A few months after the DuckTales game was released, WayFoward Technologies was founded. In the two decades and change since, the developer has worked on numerous styles of games, but lately it has found success with revitalizing older franchises like Double Dragon and BloodRyane. Now with the blessing of Capcom, WayForward has rebuilt the DuckTales game on the skeleton of the old, enhancing rather than replacing.
The result is a game that will remind gamers of their youths. It’s the game that we all thought DuckTales was when we were kids and 8-bit graphics were accentuated and completed by our imaginations. For the people that were unlucky enough to have not been a part of the DuckTales (and Chip ‘n Dale Rescue Rangers, Darkwing Duck, and TaleSpin) generation, the game will lose a lot of its appeal. It’s a fairly basic 2D side-scroller with limited gameplay options and momentum-crushing pacing issues stemming from an overabundance of dialogue from an old guy with a weird Scottish accent. It all depends on how you approach it.
DuckTales Remastered remakes the original game’s levels accurately, but the style is straight out of the original cartoon. It’s impressive, and often gorgeous, from the characters to the backgrounds. WayForward even managed to round up the surviving cast to lend their voices, including Alan Young as Scrooge.
The result is a game that will remind gamers of their youths.
Following even a short blast of gameplay you will be treated to lengthy sections where Scrooge will talk with characters like Fenton Crackshell, Launchpad, and many others. It’s fun at first, but these moments drag on for minutes at a time, and they can only be skipped completely or endured. That means your choices are to either miss part of the point of the game as it attempts to recreate the TV show, or you let it kill the gameplay dead in its tracks.
Speaking of the gameplay, it has been overhauled as well, and yet essentially remains the same. You still have your cane as your only attack, and it seconds as your primary method of travel as you use it like a pogo stick. The level of difficulty you choose has a huge effect on the game, but for the most part it is still a fairly straightforward side-scroller with limited exploration and a lot of repetitive enemies to stomp on. If you are in to the game on a deeper level, then it works. If not, the gameplay becomes repetitive quickly, as you stomp many of the same enemies again and again – it lacks the tension or imagination of a game like Super Mario Bros. It looks great, but there really isn’t much to it most of the time.

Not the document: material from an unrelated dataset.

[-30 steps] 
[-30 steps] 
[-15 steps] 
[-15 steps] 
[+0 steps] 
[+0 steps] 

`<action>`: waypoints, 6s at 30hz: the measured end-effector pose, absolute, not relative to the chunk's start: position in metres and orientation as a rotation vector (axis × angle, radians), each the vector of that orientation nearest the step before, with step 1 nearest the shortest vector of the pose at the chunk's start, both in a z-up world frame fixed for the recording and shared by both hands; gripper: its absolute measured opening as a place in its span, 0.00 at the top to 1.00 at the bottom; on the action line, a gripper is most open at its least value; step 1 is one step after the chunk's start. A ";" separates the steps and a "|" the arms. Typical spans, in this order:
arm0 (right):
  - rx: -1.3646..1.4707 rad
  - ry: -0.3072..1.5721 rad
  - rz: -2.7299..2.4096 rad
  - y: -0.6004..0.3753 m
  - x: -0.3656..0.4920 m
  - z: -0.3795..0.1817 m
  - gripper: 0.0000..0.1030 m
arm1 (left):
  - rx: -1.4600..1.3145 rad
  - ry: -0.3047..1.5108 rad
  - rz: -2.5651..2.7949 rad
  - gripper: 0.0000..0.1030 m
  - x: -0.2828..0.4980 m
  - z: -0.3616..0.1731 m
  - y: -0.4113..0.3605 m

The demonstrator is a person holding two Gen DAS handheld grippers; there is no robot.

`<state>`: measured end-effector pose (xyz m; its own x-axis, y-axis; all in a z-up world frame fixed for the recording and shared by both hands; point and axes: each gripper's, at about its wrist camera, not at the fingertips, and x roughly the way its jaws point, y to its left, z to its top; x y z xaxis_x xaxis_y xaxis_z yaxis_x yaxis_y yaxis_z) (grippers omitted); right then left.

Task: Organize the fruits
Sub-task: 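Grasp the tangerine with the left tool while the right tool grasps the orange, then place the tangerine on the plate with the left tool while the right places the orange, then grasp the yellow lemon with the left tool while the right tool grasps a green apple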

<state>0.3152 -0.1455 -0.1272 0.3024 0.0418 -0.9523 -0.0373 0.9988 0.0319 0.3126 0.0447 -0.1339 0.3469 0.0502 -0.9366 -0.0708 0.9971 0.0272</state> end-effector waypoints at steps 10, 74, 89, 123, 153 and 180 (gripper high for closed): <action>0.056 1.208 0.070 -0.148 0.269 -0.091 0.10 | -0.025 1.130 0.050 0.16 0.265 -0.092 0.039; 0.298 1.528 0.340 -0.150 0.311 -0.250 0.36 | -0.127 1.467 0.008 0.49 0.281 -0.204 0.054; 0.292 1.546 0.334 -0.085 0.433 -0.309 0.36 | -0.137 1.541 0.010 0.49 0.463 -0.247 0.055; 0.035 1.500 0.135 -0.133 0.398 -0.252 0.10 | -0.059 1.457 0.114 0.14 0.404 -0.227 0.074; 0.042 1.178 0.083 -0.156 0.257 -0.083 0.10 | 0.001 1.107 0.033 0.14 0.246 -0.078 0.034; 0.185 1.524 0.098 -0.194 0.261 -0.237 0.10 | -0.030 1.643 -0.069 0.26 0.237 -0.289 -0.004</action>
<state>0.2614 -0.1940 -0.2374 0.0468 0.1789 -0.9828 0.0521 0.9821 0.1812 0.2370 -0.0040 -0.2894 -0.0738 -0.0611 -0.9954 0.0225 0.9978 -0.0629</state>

The target audience for this game will be the people that played the original – that might sound obvious, but it’s an important note. It’s a playable cartoon for fans that grew up with DuckTales. If you weren’t a fan of the franchise, then this game probably won’t offer enough on its own to win people over.
If you were a fan though, it’s hard not to remember back to a simpler time, back before you knew what ducks were really capable of. It makes what you rememeber better in almost every way (except that you could fast forward through the text dialogue in the original). In that sense, DuckTales Remastered is a success, and with a few tweaks, it is how all old games should be remade.
This game was reviewed on a PlayStation 3 using a code provided by Capcom.